A study of autoregressive procedural-graph generation from a single image, framed against the thesis arc: how does this approach compare to graph grammars, DSL synthesis, and the broader question of how to make a neural network reconstruct any shape the way a human artist can.
The thesis-level question driving this study sits one level above any particular architecture: how do you train a network to reconstruct any 3-D shape after seeing only a handful of categories, the way a human artist trained on chairs and microwaves and mechanical devices can model a bridge or a building they have never seen before? Current 3-D reconstruction models — NeRF, 3D Gaussian Splatting, mesh diffusion — fail at this because they learn at the wrong level of abstraction. They learn pixel-to-geometry mappings, not the primitive-and-operation vocabulary that lets a trained artist generalise.
ProcGen3D is the most recent published attempt at the right level. It predicts an executable procedural graph from a single image, not a mesh — so the network's representational target is "this is an extrude followed by a comp(f) split" rather than "this voxel is filled". The structured-intermediate- representation pattern matches the broader thesis line traced through PGN (polyline → DSL), SketchProc3D (sketch → CGA grammar), and the Merrell graph grammar work. ProcGen3D is the most direct external comparison point for that line and the natural reference for an edge-tokenization-based generation component in the thesis's next phase.

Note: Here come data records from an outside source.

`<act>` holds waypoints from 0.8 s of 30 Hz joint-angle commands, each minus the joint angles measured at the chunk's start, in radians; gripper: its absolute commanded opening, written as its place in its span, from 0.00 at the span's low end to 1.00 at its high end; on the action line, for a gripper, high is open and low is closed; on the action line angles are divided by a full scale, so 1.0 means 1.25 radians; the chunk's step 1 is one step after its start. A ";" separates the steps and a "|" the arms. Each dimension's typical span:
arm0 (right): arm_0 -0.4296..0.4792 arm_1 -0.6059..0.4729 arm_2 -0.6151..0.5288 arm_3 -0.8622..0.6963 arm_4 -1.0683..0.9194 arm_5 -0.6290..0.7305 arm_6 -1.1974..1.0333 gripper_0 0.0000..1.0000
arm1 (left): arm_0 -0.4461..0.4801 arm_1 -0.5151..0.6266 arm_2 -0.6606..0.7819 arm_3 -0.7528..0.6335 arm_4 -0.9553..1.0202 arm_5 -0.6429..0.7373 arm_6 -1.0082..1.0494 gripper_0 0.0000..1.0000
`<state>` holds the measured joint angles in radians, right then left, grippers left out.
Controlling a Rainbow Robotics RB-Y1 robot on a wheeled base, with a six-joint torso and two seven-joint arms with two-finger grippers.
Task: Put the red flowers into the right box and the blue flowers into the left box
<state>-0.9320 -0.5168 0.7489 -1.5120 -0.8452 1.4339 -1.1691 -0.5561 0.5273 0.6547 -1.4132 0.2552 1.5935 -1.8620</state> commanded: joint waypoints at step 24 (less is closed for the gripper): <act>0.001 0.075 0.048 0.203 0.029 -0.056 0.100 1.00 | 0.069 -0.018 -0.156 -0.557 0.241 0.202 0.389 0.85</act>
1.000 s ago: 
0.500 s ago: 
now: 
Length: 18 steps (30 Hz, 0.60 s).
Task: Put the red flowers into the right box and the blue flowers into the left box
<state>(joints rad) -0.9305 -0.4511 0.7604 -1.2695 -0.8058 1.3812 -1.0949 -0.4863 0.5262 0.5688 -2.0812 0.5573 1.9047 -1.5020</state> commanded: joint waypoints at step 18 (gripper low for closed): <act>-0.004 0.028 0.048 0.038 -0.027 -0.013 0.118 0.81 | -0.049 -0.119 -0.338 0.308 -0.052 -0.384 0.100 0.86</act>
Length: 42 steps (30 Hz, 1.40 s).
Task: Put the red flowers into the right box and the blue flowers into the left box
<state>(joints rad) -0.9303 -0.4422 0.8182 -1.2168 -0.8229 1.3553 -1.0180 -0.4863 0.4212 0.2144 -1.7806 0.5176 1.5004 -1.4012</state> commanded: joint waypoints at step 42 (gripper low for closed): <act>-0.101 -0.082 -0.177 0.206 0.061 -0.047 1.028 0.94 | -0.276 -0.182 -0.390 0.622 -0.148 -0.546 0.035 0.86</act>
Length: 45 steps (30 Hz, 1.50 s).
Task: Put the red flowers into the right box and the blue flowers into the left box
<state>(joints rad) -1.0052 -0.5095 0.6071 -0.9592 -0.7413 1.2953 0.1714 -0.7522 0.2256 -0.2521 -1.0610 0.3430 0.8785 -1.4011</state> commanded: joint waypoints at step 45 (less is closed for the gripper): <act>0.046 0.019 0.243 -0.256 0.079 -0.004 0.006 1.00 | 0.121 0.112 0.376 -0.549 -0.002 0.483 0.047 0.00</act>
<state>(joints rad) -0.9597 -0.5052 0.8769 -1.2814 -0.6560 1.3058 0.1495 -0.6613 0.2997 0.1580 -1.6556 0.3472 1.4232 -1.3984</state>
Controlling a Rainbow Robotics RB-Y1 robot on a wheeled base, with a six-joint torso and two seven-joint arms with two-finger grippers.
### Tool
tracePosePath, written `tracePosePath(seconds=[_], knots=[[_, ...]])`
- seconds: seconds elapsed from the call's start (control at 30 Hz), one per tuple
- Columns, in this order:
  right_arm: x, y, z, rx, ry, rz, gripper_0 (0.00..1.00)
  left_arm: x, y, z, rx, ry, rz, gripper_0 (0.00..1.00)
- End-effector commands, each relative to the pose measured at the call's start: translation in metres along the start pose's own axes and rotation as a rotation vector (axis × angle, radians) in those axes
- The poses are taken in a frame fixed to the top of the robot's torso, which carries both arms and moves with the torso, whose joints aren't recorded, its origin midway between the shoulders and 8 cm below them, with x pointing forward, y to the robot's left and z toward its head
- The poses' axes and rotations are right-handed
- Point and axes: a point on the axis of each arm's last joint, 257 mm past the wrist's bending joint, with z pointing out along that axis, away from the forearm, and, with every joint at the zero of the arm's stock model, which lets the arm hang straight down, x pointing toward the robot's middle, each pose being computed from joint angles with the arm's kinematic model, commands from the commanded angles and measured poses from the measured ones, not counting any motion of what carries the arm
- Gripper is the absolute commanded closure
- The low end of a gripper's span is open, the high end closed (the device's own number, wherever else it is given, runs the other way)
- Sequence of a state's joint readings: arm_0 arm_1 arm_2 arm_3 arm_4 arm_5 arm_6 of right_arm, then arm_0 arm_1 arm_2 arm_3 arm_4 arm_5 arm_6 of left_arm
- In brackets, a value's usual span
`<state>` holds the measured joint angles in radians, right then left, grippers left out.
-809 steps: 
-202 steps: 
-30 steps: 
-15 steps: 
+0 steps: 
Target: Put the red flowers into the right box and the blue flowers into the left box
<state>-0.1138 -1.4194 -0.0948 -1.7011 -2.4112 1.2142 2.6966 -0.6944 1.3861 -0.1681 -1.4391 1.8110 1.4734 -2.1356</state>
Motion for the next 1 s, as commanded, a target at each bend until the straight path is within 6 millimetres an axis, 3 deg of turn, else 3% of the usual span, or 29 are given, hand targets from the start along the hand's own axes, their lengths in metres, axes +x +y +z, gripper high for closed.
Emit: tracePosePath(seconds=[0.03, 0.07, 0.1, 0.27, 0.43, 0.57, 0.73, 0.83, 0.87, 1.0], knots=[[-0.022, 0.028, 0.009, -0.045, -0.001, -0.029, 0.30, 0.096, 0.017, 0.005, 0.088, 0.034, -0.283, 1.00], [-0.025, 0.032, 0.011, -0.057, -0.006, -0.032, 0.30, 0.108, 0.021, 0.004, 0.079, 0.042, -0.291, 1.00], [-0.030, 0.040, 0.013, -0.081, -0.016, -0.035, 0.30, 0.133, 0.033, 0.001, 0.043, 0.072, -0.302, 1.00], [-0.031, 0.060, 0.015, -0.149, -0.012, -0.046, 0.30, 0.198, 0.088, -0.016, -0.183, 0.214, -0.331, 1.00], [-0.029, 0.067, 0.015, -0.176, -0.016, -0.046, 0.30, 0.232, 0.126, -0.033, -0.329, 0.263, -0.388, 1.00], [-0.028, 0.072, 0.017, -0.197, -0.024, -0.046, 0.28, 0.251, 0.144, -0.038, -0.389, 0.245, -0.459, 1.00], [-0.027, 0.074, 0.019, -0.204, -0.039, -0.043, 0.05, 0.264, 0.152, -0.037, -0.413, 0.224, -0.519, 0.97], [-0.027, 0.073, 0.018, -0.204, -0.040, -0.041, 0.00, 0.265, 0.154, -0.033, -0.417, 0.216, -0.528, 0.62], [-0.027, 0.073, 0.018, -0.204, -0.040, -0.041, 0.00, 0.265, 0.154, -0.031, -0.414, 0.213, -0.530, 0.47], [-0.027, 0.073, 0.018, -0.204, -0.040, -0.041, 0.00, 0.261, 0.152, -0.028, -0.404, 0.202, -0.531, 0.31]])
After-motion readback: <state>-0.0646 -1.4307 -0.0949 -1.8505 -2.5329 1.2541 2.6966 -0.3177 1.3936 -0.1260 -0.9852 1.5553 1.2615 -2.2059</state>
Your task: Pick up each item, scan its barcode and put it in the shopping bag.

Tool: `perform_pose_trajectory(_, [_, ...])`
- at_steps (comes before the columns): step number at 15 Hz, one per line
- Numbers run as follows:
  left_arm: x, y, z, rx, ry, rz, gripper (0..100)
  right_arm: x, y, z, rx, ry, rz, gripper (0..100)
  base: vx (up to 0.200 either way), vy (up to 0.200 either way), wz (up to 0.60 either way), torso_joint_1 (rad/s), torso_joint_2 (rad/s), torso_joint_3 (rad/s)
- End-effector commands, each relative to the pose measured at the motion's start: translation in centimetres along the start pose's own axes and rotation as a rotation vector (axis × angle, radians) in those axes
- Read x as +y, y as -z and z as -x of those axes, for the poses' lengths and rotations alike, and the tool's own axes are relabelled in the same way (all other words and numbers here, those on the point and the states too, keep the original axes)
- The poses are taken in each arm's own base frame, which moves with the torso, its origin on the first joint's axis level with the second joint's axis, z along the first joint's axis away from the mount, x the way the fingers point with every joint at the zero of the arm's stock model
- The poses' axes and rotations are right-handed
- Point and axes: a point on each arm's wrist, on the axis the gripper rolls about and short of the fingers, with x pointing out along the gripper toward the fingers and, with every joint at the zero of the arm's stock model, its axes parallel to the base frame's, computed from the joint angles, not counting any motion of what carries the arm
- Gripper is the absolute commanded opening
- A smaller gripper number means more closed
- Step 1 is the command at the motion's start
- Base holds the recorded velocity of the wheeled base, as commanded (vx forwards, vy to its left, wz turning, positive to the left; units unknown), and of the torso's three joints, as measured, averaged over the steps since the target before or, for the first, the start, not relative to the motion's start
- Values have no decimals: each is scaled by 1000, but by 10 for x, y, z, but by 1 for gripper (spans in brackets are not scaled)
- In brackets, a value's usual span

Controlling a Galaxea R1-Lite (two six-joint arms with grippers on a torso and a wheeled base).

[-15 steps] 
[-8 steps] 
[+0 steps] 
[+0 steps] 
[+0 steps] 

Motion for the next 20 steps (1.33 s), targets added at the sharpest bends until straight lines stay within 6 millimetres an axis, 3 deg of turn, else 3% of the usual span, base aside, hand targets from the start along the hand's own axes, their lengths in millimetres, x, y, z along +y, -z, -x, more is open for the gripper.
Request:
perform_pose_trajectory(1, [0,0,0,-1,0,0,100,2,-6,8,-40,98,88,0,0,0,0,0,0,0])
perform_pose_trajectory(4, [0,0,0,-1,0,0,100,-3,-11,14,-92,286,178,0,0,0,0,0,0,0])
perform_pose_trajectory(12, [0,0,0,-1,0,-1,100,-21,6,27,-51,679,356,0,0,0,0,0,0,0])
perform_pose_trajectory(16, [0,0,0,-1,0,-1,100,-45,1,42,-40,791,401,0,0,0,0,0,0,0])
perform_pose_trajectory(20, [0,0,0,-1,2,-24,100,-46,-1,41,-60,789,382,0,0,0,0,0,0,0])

This topic is a structured study of the ProcGen3D method, framed against the rest of the thesis: how is edge tokenization different from graph grammar rewriting, what does silhouette do in this pipeline, how does the two-level grammar-plus-procedural-graph hybrid relate to it, and what would a deployable RC-frame skeleton extractor based on the same idea actually need. The work is primarily theoretical — establishing the design space before committing to an implementation — and seeds the architecture choices that the subsequent SculptNet and MambaFlow3D topics build on.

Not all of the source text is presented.